■ Task details
Please retype the data below line for line and leave out every picture.

■ Source material
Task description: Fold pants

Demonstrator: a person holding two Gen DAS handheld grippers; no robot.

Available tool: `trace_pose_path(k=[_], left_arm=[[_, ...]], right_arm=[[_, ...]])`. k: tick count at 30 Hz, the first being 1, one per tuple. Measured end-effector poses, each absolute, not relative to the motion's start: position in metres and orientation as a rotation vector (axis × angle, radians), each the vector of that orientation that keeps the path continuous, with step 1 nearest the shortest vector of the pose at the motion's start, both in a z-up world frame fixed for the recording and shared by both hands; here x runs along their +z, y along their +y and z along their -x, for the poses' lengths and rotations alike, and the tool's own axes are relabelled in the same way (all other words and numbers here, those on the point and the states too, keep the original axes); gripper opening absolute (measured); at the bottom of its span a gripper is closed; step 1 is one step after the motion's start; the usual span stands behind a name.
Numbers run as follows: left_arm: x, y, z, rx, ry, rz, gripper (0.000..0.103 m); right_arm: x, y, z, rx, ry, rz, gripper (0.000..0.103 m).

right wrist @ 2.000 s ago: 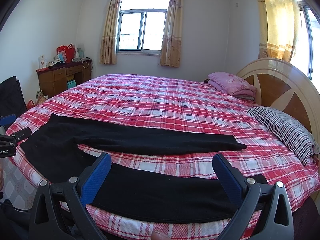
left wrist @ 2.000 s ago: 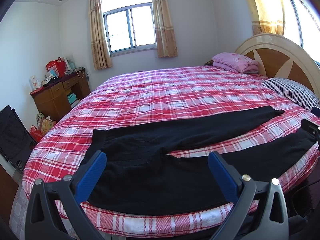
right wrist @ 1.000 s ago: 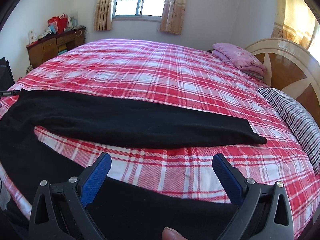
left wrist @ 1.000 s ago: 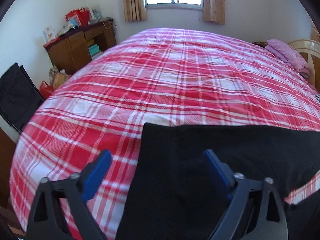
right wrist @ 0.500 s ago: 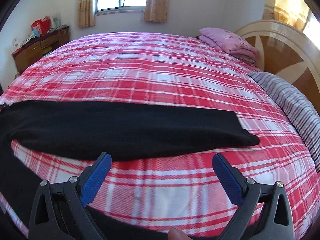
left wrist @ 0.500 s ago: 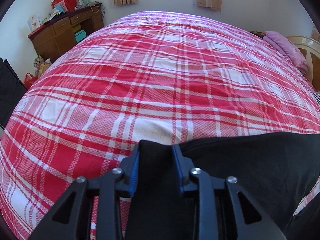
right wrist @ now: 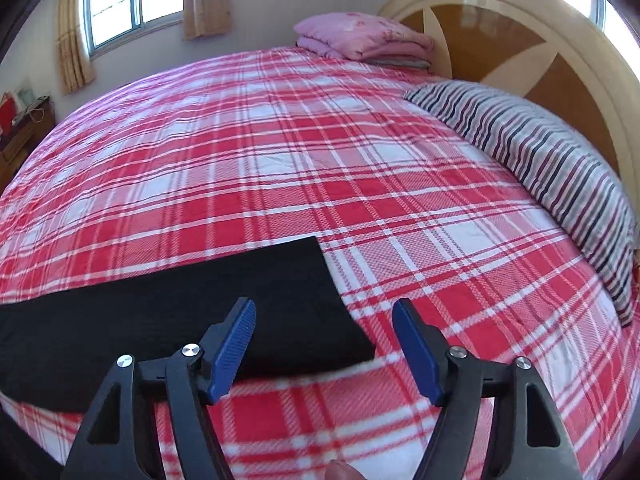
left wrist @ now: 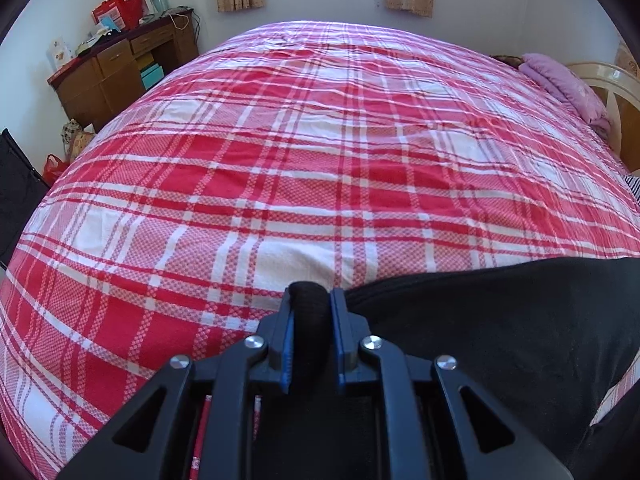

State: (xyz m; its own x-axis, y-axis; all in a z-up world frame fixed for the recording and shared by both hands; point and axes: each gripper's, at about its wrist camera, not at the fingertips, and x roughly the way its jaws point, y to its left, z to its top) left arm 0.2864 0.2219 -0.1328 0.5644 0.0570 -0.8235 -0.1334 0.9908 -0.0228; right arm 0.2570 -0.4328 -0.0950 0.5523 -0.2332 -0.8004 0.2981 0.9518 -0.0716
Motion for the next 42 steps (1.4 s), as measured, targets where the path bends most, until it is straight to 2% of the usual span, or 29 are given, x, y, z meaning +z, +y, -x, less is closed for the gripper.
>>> trace_pose_path(k=[11,14,15,17,20,33,42], left_arm=[[-0.134,0.215,-0.293,0.129,0.980,0.048,0.017],[-0.134,0.213,-0.297,0.131,1.006,0.029,0.017],[-0.133,0.213,-0.299,0.129,1.010,0.026,0.017],[-0.133,0.213,-0.300,0.127,1.008,0.027,0.017],[-0.133,0.216,-0.301,0.108,0.988,0.042,0.014],[-0.094,0.237,-0.263,0.003,0.784,0.192,0.013],[-0.069,0.247,-0.218,-0.065,0.655,0.258,0.013]], right_arm=[[-0.135,-0.467,-0.325,-0.269,1.041,-0.146,0.072],[-0.145,-0.467,-0.332,-0.234,1.075,-0.134,0.057],[-0.144,-0.466,-0.332,-0.217,1.072,-0.129,0.038],[-0.142,-0.460,-0.333,-0.155,1.069,-0.139,0.018],[-0.136,-0.448,-0.332,-0.147,1.055,-0.086,0.008],[-0.044,-0.440,-0.252,-0.021,0.703,-0.119,0.006],[-0.017,-0.444,-0.163,0.061,0.537,-0.164,0.005]])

■ Response to the exercise
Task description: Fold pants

Demonstrator: a person holding two Gen DAS handheld grippers; no robot.

Available tool: `trace_pose_path(k=[_], left_arm=[[_, ...]], right_arm=[[_, ...]])`. k: tick count at 30 Hz, the first being 1, one per tuple. Measured end-effector poses, each absolute, not relative to the motion's start: position in metres and orientation as a rotation vector (axis × angle, radians), each the vector of that orientation that keeps the path continuous, with step 1 nearest the shortest vector of the pose at the motion's start, both in a z-up world frame fixed for the recording and shared by both hands; here x runs along their +z, y along their +y and z along their -x, for the poses' lengths and rotations alike, and the tool's own axes are relabelled in the same way (all other words and numbers here, those on the point and the states too, keep the original axes); gripper opening absolute (measured); at the bottom of its span a gripper is closed; step 1 is one step after the motion's start; the usual span stands behind a name.
Numbers run as follows: left_arm: x, y, z, rx, ry, rz, gripper (0.000..0.103 m); right_arm: x, y, z, rx, ry, rz, gripper (0.000..0.103 m).

right wrist @ 2.000 s ago: 
left wrist @ 2.000 s ago: 
right wrist @ 1.000 s ago: 
left wrist @ 1.000 s ago: 
right wrist @ 0.500 s ago: 
left wrist @ 0.500 s ago: 
right wrist @ now: 
left wrist @ now: 

State: (xyz m; its own x-axis, y-axis; all in a z-up world frame fixed for the recording and shared by both hands; point and axes: each gripper's, at about its wrist camera, not at the fingertips, and x roughly the way its jaws point, y to its left, z to its top) left arm 0.2864 0.2219 -0.1328 0.5644 0.0570 -0.8235 -0.1334 0.9908 -0.0228; right arm 0.2570 -0.4328 -0.0950 0.5523 -0.2332 -0.8004 0.2981 0.9518 -0.0716
Motion for the next 42 steps (1.4 s), as measured, targets where the path bends most, until it is straight to 2% of the usual span, or 29 are given, x, y, z meaning +z, +y, -x, less is closed for the gripper.
>>> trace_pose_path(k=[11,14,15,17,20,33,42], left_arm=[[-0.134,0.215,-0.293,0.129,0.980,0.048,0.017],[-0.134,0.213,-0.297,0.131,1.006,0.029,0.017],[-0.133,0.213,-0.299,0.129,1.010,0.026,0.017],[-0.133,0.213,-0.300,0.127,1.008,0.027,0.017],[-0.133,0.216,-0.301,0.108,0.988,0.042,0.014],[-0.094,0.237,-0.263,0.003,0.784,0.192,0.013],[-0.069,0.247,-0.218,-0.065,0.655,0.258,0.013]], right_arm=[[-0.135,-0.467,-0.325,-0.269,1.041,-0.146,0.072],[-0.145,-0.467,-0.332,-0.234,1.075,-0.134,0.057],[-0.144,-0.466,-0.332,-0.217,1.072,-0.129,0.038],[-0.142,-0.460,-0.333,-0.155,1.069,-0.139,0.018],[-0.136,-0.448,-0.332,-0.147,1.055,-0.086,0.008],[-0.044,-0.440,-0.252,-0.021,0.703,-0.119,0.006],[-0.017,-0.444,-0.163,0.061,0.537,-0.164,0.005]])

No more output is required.